### Exercise objective
The listing below holds a line with "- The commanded" and a later line with "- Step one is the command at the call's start". Write out those two lines and every line between them, exactly, and nothing else.

### Extracted data
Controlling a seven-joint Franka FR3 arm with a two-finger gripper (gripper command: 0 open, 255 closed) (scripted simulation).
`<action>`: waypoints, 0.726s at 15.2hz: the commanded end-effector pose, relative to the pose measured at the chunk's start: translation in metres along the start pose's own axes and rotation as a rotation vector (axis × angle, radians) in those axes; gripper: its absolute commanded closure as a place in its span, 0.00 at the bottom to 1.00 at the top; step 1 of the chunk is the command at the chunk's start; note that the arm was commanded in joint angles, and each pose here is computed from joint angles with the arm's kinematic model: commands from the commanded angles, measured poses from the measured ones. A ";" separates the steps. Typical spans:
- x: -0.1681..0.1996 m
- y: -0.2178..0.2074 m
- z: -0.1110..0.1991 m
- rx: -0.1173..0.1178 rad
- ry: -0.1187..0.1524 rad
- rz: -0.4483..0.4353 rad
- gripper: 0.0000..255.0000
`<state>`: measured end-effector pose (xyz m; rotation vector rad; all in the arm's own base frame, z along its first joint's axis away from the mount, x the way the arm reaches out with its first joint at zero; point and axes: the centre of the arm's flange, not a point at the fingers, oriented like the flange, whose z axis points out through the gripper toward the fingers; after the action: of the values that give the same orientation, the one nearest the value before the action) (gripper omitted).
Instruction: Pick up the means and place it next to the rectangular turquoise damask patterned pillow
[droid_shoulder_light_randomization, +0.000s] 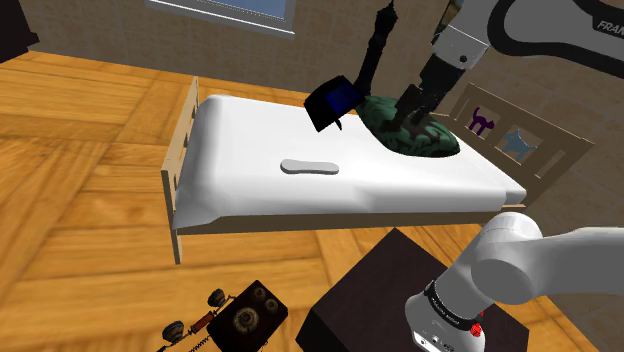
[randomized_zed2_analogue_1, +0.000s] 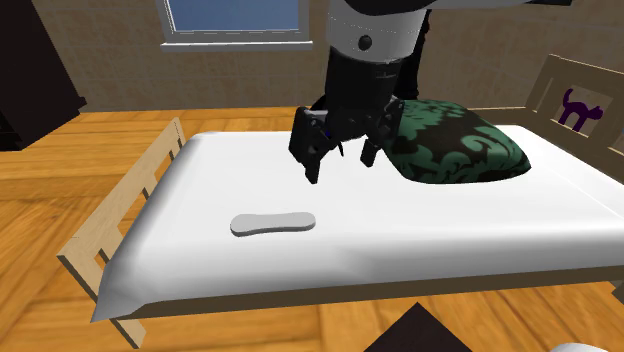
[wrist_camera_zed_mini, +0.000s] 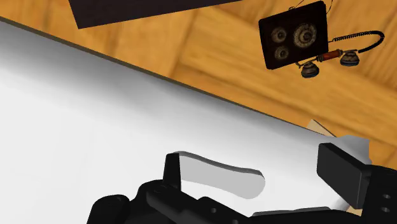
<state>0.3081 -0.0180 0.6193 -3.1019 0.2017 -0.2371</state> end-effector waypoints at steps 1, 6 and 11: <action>0.000 0.000 0.000 0.000 0.000 0.000 0.00; 0.044 0.017 0.050 0.014 -0.029 -0.206 0.00; 0.090 0.023 0.102 0.029 -0.058 -0.412 0.00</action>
<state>0.3990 -0.0509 0.5408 -3.0900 -0.3691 -0.1612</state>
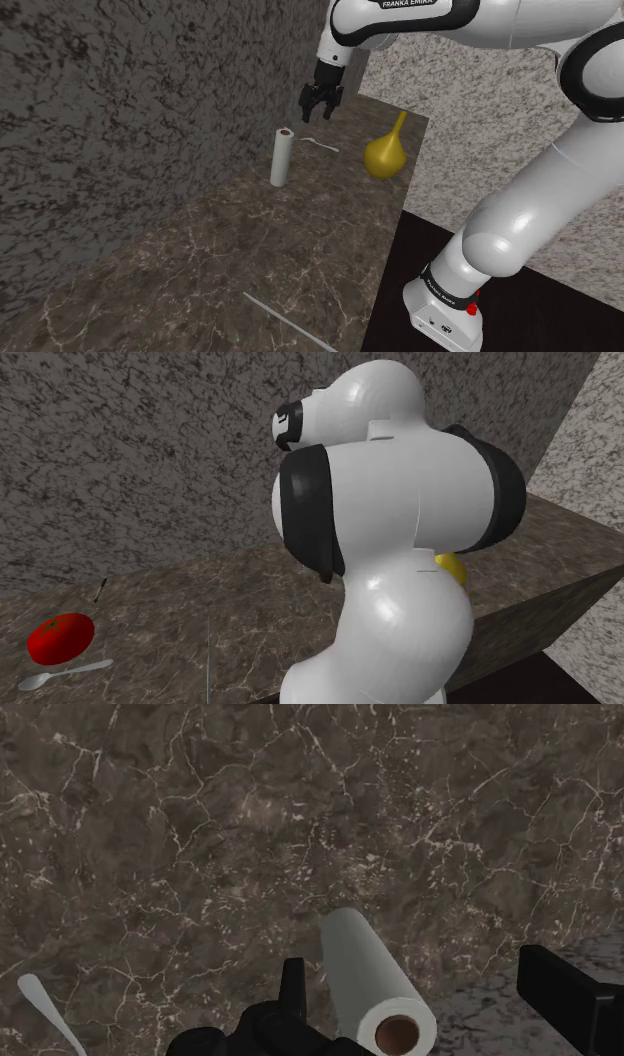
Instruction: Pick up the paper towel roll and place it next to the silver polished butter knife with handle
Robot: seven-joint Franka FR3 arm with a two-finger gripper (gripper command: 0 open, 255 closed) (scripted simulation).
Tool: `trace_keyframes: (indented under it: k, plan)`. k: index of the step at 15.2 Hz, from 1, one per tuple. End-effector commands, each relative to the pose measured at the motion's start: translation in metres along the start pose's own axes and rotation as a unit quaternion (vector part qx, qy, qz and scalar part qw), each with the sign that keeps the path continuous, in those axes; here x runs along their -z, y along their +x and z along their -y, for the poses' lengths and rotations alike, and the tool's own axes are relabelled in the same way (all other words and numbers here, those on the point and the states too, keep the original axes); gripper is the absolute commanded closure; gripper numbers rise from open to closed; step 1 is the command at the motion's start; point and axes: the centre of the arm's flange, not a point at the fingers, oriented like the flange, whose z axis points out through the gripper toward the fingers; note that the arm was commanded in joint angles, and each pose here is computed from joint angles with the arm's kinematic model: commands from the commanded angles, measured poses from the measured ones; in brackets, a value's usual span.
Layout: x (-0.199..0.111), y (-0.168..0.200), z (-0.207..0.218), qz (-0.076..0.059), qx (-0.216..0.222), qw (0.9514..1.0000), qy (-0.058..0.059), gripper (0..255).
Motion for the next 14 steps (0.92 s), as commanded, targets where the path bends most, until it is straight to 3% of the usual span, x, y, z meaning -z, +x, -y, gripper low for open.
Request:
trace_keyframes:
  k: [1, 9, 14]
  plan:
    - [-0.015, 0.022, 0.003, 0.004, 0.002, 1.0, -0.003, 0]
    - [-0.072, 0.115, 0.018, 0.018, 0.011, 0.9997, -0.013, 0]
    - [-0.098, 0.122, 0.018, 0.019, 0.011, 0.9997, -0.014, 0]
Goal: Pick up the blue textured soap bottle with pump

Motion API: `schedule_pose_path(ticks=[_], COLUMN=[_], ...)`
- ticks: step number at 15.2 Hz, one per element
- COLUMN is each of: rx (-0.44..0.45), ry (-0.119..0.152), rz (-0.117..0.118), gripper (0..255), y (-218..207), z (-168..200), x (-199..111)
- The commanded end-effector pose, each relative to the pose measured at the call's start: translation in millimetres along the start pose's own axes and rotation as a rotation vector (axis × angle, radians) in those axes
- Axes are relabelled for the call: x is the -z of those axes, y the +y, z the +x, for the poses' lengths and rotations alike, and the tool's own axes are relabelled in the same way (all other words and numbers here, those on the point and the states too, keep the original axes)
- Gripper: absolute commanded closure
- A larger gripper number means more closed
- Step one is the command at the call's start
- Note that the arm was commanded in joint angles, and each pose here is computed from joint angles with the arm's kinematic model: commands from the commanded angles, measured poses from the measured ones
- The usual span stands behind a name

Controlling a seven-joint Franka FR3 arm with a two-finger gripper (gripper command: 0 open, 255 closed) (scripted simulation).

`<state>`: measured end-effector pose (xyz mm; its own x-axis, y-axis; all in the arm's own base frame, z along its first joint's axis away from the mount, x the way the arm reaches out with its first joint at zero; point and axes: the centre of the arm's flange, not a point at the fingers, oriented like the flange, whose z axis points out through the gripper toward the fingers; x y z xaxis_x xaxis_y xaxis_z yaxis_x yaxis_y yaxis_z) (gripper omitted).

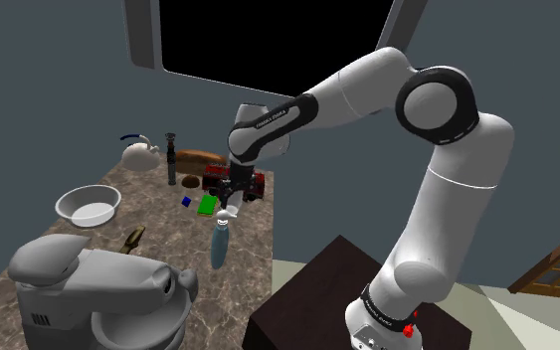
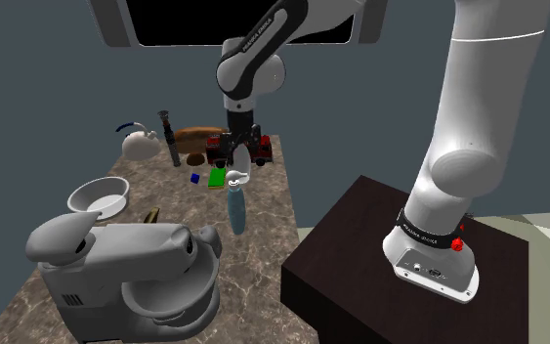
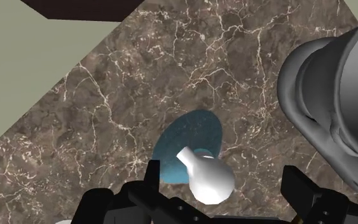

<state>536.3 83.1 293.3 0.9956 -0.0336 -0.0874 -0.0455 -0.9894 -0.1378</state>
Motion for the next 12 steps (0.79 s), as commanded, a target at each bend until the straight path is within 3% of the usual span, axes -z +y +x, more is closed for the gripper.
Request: schedule_pose_path(ticks=[1, 4, 12], rx=[-0.003, -0.006, -0.006], ry=[-0.001, -0.004, -0.004], rz=[0.004, 0.010, 0.010], gripper=[0, 0, 0], y=[-2, -9, -4], z=[18, 46, 49], x=[-19, -47, -86])
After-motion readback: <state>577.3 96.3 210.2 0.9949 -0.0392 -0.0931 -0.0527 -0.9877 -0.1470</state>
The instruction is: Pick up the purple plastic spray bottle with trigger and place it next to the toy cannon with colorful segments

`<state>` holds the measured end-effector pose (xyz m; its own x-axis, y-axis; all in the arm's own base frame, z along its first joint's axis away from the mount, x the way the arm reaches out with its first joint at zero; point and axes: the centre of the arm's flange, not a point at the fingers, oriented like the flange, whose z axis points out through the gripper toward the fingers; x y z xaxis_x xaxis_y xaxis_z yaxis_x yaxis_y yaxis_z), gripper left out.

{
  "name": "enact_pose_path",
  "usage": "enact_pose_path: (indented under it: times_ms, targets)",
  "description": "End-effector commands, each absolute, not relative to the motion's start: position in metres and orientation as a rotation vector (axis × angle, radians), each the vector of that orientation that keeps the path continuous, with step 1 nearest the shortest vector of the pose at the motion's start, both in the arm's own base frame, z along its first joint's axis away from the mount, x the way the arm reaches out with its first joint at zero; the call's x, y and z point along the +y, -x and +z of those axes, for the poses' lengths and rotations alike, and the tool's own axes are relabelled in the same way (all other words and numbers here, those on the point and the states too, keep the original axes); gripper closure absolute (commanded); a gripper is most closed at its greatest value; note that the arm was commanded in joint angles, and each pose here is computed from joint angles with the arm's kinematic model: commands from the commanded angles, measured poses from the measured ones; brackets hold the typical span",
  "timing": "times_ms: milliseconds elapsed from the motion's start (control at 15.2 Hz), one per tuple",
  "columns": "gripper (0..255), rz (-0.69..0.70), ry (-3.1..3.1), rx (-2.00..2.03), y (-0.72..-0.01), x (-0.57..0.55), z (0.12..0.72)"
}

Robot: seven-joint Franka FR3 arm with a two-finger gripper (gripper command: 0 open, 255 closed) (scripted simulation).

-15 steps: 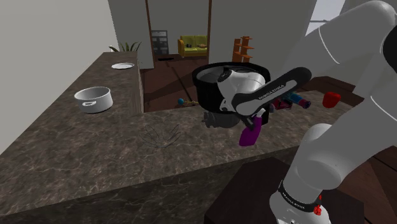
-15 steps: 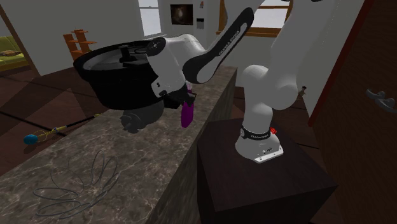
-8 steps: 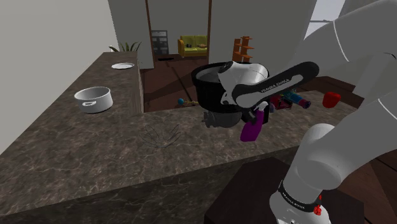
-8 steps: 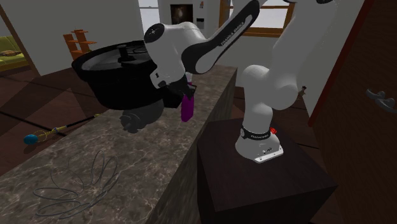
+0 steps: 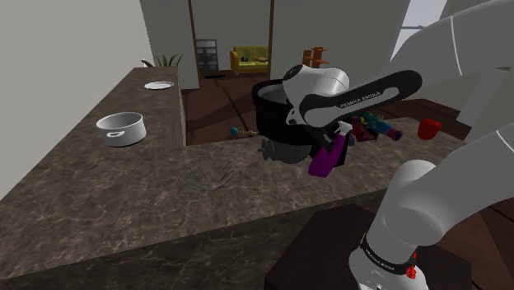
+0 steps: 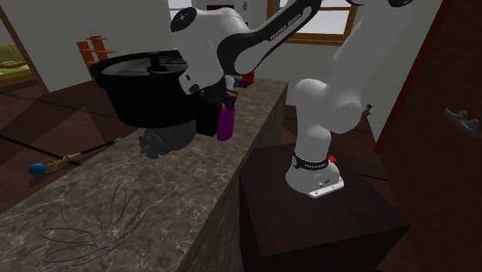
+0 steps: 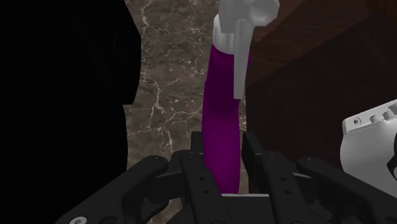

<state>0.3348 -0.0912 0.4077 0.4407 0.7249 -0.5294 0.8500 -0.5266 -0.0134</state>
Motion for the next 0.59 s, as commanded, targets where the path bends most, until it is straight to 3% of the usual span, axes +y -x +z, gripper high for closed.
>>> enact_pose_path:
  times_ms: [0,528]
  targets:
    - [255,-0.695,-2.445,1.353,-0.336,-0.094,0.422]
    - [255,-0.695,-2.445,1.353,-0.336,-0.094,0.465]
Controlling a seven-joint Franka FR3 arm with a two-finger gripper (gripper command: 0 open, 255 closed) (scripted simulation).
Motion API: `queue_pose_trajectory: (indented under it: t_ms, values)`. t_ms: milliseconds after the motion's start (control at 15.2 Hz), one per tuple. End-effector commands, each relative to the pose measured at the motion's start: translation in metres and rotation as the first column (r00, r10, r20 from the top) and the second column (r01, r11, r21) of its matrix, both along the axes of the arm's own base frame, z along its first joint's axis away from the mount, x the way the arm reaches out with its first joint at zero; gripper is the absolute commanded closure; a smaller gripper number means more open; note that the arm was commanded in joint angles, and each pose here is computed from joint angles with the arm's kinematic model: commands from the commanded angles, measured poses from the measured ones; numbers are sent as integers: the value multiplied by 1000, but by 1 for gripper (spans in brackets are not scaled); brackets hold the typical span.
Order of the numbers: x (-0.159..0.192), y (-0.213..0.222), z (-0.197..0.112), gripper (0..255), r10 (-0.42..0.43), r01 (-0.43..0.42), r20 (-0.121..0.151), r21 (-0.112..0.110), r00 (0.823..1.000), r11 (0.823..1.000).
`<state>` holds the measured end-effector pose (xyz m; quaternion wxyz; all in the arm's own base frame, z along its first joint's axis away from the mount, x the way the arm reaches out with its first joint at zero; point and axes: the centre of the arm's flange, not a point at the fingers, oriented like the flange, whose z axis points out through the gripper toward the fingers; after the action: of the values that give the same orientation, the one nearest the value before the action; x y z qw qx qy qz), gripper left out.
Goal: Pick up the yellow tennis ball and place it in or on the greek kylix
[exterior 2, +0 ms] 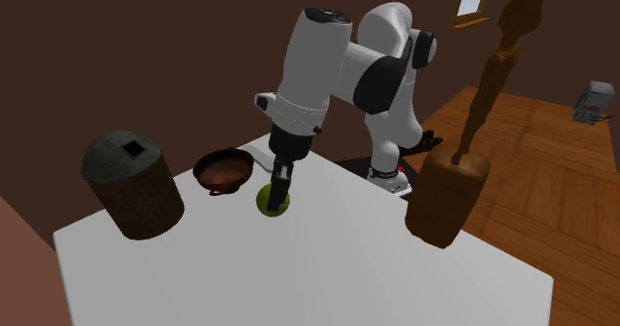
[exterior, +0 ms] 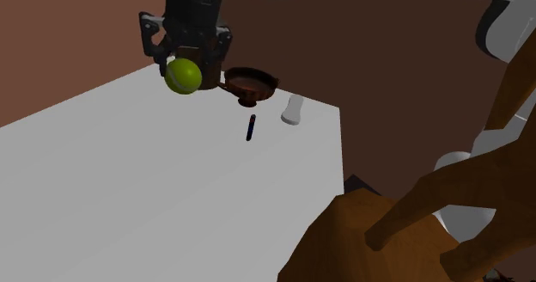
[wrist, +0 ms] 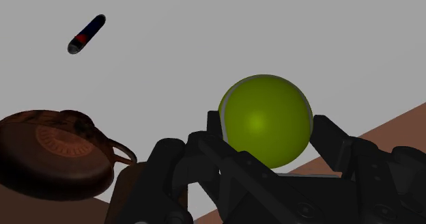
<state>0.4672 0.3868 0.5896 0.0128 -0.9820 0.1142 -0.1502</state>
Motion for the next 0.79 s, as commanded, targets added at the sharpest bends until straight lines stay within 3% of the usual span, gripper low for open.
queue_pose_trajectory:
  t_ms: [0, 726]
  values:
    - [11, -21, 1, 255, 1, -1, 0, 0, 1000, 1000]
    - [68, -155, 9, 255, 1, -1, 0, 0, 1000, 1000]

### Response below
- The commanded end-effector pose, each relative to the pose measured at the call's start: translation in millimetres along the start pose's own axes and rotation as a rotation vector (axis × angle, radians) in those axes
- Axes are relabelled for the call: x is the -z of those axes, y the +y, z the +x, for the poses' lengths and rotations alike, and the tool's own axes are relabelled in the same way (all other words and numbers here, those on the point and the states too, keep the original axes)
- Gripper: absolute commanded closure
- A larger gripper number means more closed
- Step one is the command at the call's start

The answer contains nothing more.